## WHAT TO WORK ON
In this material, which lines include the string "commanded"? Show them.
::::::::::
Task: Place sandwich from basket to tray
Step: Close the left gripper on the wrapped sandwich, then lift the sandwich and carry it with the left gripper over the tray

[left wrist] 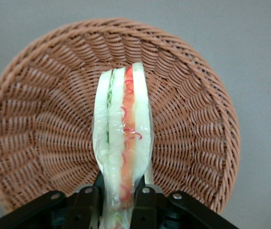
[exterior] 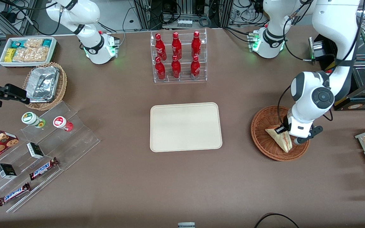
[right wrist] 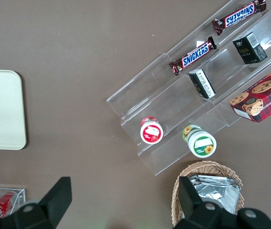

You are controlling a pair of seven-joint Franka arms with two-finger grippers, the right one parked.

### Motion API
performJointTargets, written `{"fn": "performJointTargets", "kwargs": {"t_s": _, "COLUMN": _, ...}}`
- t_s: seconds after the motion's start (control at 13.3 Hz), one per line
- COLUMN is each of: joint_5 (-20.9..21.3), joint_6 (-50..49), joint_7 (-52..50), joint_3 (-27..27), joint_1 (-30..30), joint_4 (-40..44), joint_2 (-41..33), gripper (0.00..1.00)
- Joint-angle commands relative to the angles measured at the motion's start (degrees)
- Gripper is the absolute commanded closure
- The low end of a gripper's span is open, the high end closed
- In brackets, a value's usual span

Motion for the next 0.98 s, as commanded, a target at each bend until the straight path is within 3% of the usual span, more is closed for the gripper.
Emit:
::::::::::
## SOLUTION TO THIS TASK
- Gripper is the absolute commanded closure
Motion for the next 0.98 s, as commanded, a target at each bend until the straight path is within 3% of the usual span, more is closed for the gripper.

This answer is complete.